Professor Bund was even more exercised by the Reading researchers’ suggestion that economists tended to “talk at rather than to people”. He told Ponting that this completely ignored a central feature of economic discourse. “Economists”, he insisted, “neither talk at or to people. They are only truly themselves when they talk to other economists.”
According to Professor Bund, there were even more “egregious failures of understanding” in the Reading research. “There is the quite outrageous suggestion from one researcher that the discipline’s reliance on the model of humans as rational beings may lead students in economics to become more selfish and arrogant towards the end of their course.”
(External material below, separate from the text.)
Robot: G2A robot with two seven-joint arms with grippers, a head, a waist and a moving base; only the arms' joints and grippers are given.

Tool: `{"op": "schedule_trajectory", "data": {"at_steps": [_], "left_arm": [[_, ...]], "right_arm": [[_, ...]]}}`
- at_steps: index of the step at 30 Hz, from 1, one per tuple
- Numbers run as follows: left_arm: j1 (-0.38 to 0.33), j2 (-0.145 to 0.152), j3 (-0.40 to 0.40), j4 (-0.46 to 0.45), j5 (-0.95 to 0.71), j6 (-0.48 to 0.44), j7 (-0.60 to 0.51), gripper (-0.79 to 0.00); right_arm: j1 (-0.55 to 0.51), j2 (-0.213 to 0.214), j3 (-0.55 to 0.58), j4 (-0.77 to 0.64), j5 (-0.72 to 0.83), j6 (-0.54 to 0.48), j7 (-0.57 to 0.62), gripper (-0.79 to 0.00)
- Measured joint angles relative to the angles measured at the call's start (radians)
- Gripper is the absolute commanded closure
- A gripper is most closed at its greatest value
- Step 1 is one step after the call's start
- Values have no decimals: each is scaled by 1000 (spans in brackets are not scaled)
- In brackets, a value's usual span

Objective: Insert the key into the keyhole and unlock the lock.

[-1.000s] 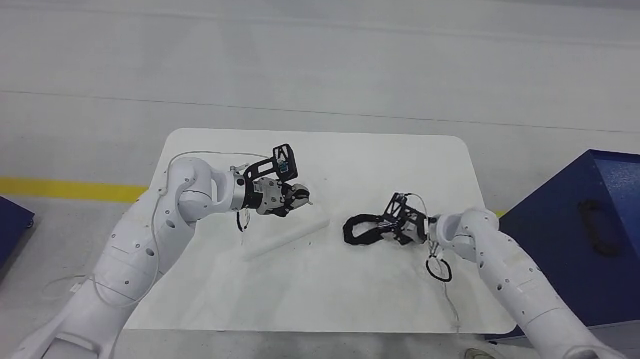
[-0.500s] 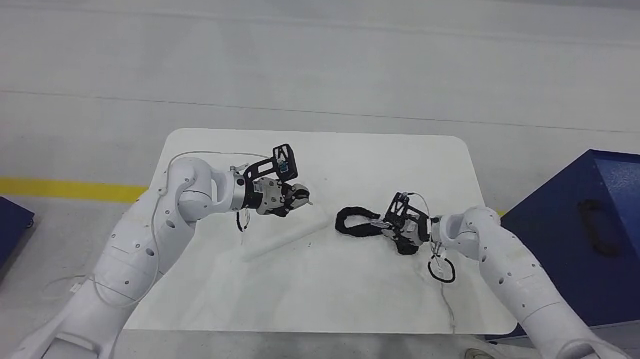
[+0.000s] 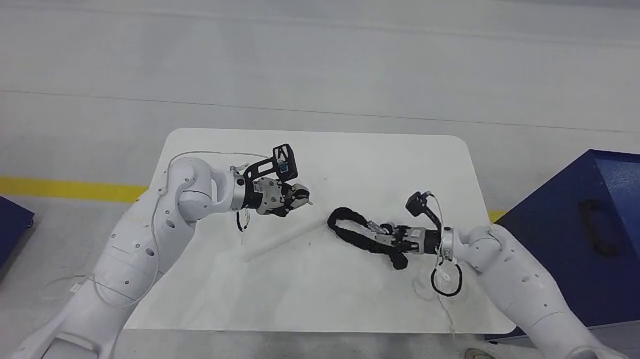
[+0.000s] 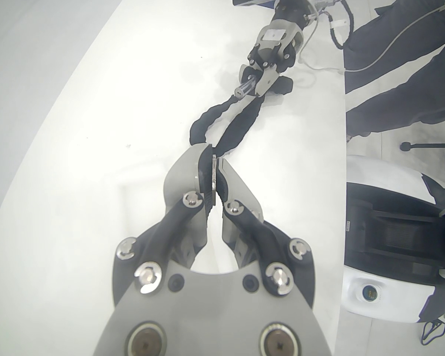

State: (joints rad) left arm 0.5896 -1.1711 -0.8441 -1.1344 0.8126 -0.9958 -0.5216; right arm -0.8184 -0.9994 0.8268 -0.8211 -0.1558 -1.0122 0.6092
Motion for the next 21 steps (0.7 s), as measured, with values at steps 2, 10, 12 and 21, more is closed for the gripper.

“Not true?” queried Ponting.
“Of course economics graduates feel superior to all other graduates,” admitted Professor Bund. “But this has nothing whatsoever to do with our deeply ingrained model of human beings as rational animals. It is empirically derived from the knowledge shared by all professional economists that their enduring lack of comprehensibility and predictive capacity has never for a moment inhibited their appointment to extremely well-salaried employment.”
(Professor Bund’s latest tweet: “Hi there. I’m using Rehn-Meidner theory to effect a synthesis between a flex-price Kaldorian model of profit margins and a Kaleckian model of profit margin. Very exciting!”)
“I never expected to say this, but I wholeheartedly agree with the minister. Today’s students are dangerously ill-informed about the university system.”
That was how Ted Odgers, of our Department of Media and Cultural Studies, reacted to the news that universities minister Sam Gyimah had recently declared his surprise on encountering a student who had “no idea what a Russell Group university is”.
Mr Odgers, who recently received a golden brazier award for his contributions to picketing, pointed out that this was by no means the only area of student ignorance. “It’s hard to believe, but there are still students who arrive at university completely unaware of the fact that they will be largely taught by underpaid and overworked graduate assistants because of the need for serving academics to devote their time to satisfying the dubious metrics of the next research excellence framework.”
And that was far from exhausting students’ lack of knowledge. “The minister would surely be even more shocked to learn that there are some undergraduates who still arrive at university believing that the value of their degree resides in its capacity to develop a predilection for intellectual enquiry, without knowing that the universities minister himself has defined such value as residing solely in the salary they obtain after graduation. It truly is a shocking level of ignorance.”